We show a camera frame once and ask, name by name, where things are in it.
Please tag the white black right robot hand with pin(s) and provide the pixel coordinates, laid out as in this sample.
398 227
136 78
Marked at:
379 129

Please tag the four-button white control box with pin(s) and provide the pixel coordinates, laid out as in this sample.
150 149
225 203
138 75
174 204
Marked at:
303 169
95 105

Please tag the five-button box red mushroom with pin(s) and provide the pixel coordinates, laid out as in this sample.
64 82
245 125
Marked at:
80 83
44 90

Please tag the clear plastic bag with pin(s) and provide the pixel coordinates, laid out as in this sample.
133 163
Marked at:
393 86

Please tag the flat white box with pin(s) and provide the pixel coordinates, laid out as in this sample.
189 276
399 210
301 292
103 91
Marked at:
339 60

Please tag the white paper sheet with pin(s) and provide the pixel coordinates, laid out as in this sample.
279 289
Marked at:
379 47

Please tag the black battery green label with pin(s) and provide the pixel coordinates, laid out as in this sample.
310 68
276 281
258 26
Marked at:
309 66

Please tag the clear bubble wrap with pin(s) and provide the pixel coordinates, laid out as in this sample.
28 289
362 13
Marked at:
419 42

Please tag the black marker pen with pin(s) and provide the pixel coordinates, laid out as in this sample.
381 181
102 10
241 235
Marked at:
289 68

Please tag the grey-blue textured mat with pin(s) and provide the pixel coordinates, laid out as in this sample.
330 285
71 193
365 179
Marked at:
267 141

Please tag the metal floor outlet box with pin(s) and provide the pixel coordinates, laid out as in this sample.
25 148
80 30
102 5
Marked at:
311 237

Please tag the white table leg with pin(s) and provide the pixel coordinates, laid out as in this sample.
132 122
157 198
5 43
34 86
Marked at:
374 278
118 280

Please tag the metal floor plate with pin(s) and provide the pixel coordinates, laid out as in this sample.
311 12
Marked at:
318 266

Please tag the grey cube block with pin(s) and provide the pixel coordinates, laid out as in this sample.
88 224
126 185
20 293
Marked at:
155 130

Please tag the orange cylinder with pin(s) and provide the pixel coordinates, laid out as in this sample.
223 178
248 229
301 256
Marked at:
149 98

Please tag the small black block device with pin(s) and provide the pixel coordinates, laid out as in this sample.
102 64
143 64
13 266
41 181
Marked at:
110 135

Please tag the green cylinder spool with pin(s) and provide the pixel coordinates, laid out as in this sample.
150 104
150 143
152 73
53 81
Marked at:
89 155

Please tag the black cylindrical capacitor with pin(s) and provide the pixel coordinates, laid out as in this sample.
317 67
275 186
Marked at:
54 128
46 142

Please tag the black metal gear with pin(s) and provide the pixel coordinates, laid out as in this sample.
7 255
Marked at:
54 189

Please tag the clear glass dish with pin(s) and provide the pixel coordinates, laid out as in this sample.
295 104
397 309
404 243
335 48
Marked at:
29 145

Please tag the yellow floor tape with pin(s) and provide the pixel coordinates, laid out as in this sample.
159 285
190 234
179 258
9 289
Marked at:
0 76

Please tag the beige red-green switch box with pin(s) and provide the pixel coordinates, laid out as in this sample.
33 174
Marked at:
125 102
_ _ _ _
» THE TASK
Return every line of the material exactly.

» ANSWER BOX
We show a camera frame once and ask, name by name, where things are in it.
Please tag the white black right robot hand with pin(s) and provide the pixel coordinates, laid out as in this sample.
398 227
136 78
Marked at:
379 129

Please tag the four-button white control box with pin(s) and provide the pixel coordinates, laid out as in this sample.
150 149
225 203
138 75
174 204
Marked at:
303 169
95 105

Please tag the five-button box red mushroom with pin(s) and provide the pixel coordinates, laid out as in this sample.
64 82
245 125
Marked at:
80 83
44 90

Please tag the clear plastic bag with pin(s) and provide the pixel coordinates, laid out as in this sample.
133 163
Marked at:
393 86

Please tag the flat white box with pin(s) and provide the pixel coordinates, laid out as in this sample.
189 276
399 210
301 292
103 91
Marked at:
339 60

Please tag the white paper sheet with pin(s) and provide the pixel coordinates, laid out as in this sample.
279 289
Marked at:
379 47

Please tag the black battery green label with pin(s) and provide the pixel coordinates, laid out as in this sample.
310 68
276 281
258 26
Marked at:
309 66

Please tag the clear bubble wrap with pin(s) and provide the pixel coordinates, laid out as in this sample.
28 289
362 13
Marked at:
419 42

Please tag the black marker pen with pin(s) and provide the pixel coordinates, laid out as in this sample.
381 181
102 10
241 235
Marked at:
289 68

Please tag the grey-blue textured mat with pin(s) and provide the pixel coordinates, laid out as in this sample.
330 285
71 193
365 179
Marked at:
267 141

Please tag the metal floor outlet box with pin(s) and provide the pixel coordinates, laid out as in this sample.
25 148
80 30
102 5
Marked at:
311 237

Please tag the white table leg with pin(s) and provide the pixel coordinates, laid out as in this sample.
132 122
157 198
5 43
34 86
Marked at:
374 278
118 280

Please tag the metal floor plate with pin(s) and provide the pixel coordinates, laid out as in this sample.
311 12
Marked at:
318 266

Please tag the grey cube block with pin(s) and provide the pixel coordinates, laid out as in this sample.
88 224
126 185
20 293
Marked at:
155 130

Please tag the orange cylinder with pin(s) and provide the pixel coordinates, laid out as in this sample.
223 178
248 229
301 256
Marked at:
149 98

Please tag the small black block device with pin(s) and provide the pixel coordinates, laid out as in this sample.
102 64
143 64
13 266
41 181
Marked at:
110 135

Please tag the green cylinder spool with pin(s) and provide the pixel coordinates, laid out as in this sample.
150 104
150 143
152 73
53 81
Marked at:
89 155

Please tag the black cylindrical capacitor with pin(s) and provide the pixel coordinates, laid out as in this sample.
317 67
275 186
Marked at:
54 128
46 142

Please tag the black metal gear with pin(s) and provide the pixel coordinates, laid out as in this sample.
7 255
Marked at:
54 189

Please tag the clear glass dish with pin(s) and provide the pixel coordinates, laid out as in this sample.
295 104
397 309
404 243
335 48
Marked at:
29 145

Please tag the yellow floor tape with pin(s) and provide the pixel coordinates, laid out as in this sample.
159 285
190 234
179 258
9 289
Marked at:
0 76

Please tag the beige red-green switch box with pin(s) and provide the pixel coordinates, laid out as in this sample.
33 174
Marked at:
125 102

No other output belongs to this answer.